On a running Dokploy host (observed on v0.29.0), [curl] <defunct> zombie processes accumulate on the host and share the same parent: the pnpm start Node.js process running as PID 1 inside the dokploy/dokploy container. Over several days the zombie count grows into the hundreds, eventually threatening the per-PID-namespace process limit.

$ ps -ef | grep defunct | head
root   12345  1234  0 ...  [curl] <defunct>
root   12346  1234  0 ...  [curl] <defunct>
...

Root cause

  1. The Dockerfile declares a HEALTHCHECK that runs curl -fs http://localhost:3000/api/trpc/settings.health every 10 seconds.
  2. The final CMD is ["sh", "-c", "pnpm run wait-for-postgres && exec pnpm start"]. The exec replaces sh with Node.js, so Node.js becomes PID 1 inside the container.
  3. The HEALTHCHECK command runs inside the container's PID namespace. When its processes exit, the kernel ultimately delivers SIGCHLD to PID 1.
  4. Node.js only reaps children it spawned itself via child_process.*. It does not install a generic waitpid(-1, …, WNOHANG) reaper, so any process parented to it by the container runtime stays in the zombie state until PID 1 exits.

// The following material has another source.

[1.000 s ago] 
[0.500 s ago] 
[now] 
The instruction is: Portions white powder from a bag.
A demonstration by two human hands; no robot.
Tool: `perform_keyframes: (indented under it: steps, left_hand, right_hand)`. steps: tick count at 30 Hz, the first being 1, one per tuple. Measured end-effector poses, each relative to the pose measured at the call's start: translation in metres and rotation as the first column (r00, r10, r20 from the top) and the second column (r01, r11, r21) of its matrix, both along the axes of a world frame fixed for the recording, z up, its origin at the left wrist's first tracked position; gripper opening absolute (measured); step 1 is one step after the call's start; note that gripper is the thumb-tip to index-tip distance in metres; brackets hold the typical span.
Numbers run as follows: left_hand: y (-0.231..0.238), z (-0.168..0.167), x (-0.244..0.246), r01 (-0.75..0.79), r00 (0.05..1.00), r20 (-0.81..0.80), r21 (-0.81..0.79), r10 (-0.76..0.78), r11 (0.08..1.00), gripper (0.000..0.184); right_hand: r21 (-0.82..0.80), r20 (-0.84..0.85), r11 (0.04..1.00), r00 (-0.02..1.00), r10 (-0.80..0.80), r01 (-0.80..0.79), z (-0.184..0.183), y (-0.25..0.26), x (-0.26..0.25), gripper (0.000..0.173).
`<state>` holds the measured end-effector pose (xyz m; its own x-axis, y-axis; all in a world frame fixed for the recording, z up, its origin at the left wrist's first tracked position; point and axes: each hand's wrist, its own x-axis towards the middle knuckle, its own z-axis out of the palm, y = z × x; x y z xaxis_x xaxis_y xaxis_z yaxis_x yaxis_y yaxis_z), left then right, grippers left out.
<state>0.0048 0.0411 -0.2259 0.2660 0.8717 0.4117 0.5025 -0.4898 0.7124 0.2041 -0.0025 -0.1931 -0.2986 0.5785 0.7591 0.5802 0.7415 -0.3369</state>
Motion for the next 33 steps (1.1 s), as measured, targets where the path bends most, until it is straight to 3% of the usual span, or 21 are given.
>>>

This is the well-known "Node.js as PID 1" containerization pitfall — not a bug in application code. (Confirmed by grepping the repository: no child_process call in any Node file invokes curl; the only runtime curl under PID 1 comes from the HEALTHCHECK directive.)

Fix

Run the container under an init that correctly reaps orphaned children. This PR installs tini (already packaged in Debian, ~28 KB) and sets it as the container ENTRYPOINT:

RUN apt-get update && apt-get install -y tini curl unzip zip \
    apache2-utils iproute2 rsync git-lfs && \
    git lfs install && rm -rf /var/lib/apt/lists/*
...
ENTRYPOINT ["/usr/bin/tini", "--"]
CMD ["sh", "-c", "pnpm run wait-for-postgres && exec pnpm start"]

tini handles SIGCHLD and reaps any child process regardless of which component inside the container spawned it, while still forwarding signals (SIGTERM/SIGINT) to the Node.js process. This is the same mechanism Docker uses internally for docker run --init.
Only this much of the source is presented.